Gelet op de plaats waar getuige [getuige 3] zich bevond toen hij de klap hoorde, is het evenwel geenszins uitgesloten dat, nadat hij groen licht had gekregen, zijn licht weer op rood was gesprongen en het slachtoffer vervolgens groen licht had gekregen en de kruising is opgereden.
snelheid
Op de Aldlânsdyk te Leeuwarden geldt een maximum toegestane snelheid van 50 kilometer per uur (verder: km/u). Verdachte heeft verklaard met een snelheid van 50 tot 60 km/u te hebben gereden. Uit het VOA-rapport volgt dat deze snelheden niet passen binnen het ongevalsverloop. De verbalisanten concluderen gemotiveerd dat de indicatieve botssnelheid was gelegen tussen ongeveer 70 en 80 km/u. Anders dan de raadsman ziet de rechtbank geen aanleiding om aan de betrouwbaarheid van die berekeningen van de VOA te twijfelen en zij neemt deze daarom over. Naar het oordeel van de rechtbank heeft verdachte dan ook harder gereden dan de toegestane snelheid van 50 km/u, namelijk ten minste 60 km/u.
Het slachtoffer trok vanuit stilstand op bij het verkeerslicht en uit de getuigenverklaringen volgt niet dat het slachtoffer heel snel optrok. Zijn snelheidsmeter is na het ongeval gevonden en geanalyseerd. Daaruit bleek dat de snelheidsmeter was vastgeslagen op ongeveer 30 km/u. De VOA heeft gemotiveerd geconcludeerd waarom deze stand betrouwbaar is. Het is de rechtbank niet gebleken, en evenmin is aannemelijk geworden, dat die snelheid van 30 km/u afweek van de werkelijke snelheid op het moment van de botsing. De rechtbank acht het dan ook aannemelijk dat het slachtoffer reed met een snelheid van 30 km/u, zoals volgt uit de analyse in het VOA-rapport.
rijbaan
Verdachte heeft verklaard dat bij het naderen van de verkeerslichten zich geen andere verkeersdeelnemers voor hem op de weg bevonden. Uit het VOA-rapport volgt naar het oordeel van de rechtbank dat verdachte desondanks op de linkerrijbaan heeft gereden, terwijl daartoe geen noodzaak was. Er reden immers op dat moment geen andere verkeersdeelnemers.

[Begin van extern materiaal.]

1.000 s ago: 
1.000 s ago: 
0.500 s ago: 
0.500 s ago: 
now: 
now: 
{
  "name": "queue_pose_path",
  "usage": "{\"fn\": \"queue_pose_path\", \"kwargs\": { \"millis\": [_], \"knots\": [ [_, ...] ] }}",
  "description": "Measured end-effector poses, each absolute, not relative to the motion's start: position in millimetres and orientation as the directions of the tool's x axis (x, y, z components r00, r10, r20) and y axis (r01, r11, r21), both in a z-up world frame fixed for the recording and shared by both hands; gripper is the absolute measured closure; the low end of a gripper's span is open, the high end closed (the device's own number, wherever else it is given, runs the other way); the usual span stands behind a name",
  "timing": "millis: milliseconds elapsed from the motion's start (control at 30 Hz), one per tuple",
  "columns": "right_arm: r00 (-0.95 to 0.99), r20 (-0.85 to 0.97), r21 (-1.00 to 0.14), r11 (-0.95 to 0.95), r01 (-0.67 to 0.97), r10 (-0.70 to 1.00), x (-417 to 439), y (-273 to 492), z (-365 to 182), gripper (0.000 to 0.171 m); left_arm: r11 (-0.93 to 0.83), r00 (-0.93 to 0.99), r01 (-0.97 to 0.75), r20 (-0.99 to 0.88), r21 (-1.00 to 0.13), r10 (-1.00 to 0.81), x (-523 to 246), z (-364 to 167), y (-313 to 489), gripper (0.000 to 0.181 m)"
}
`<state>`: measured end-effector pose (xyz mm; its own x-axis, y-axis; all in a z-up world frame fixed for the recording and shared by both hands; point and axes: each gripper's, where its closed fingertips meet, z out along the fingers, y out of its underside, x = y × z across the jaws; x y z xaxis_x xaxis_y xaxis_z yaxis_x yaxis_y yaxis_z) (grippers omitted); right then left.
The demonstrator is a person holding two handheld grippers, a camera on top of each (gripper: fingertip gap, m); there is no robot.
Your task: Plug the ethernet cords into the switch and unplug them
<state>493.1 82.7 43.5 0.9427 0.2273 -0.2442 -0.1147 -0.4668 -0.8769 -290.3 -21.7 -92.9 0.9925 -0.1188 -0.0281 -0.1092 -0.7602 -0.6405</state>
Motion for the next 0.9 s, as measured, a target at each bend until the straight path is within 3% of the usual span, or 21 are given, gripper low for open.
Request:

De rechtbank is van oordeel dat verdachte door met te hoge snelheid te rijden en deze vervolgens onvoldoende aan te passen bij het naderen van de kruising, het negeren van het rode verkeerslicht en onnodig links rijden aanmerkelijk onvoorzichtig en onoplettend heeft gehandeld en dat sprake is van schuld aan het verkeersongeval in de zin van artikel 6 van de Wegenverkeerswet 1994.
zwaar lichamelijk letsel
Bij de beantwoording van de vraag of sprake is van zwaar lichamelijk letsel, dient onder meer de aard van het letsel, de eventuele noodzaak en aard van medisch ingrijpen en/of het uitzicht op (volledig) herstel te worden betrokken.
De rechtbank is van oordeel dat het letsel van [slachtoffer], te weten zwaar gekneusde ribben, gekneusde blaas en nieren en gebroken rechter bekken als zwaar lichamelijk letsel moet worden aangemerkt. Daarbij acht de rechtbank van belang dat uit de verklaring van [slachtoffer] volgt dat hij ruim een half jaar na het ongeval nog steeds veel beperkter dan voor het ongeval kan lopen, en dat het traplopen zo moeizaam ging dat dat aanleiding was om te verhuizen. Bij die stand van zaken is naar het oordeel van de rechtbank sprake van zwaar lichamelijk letsel.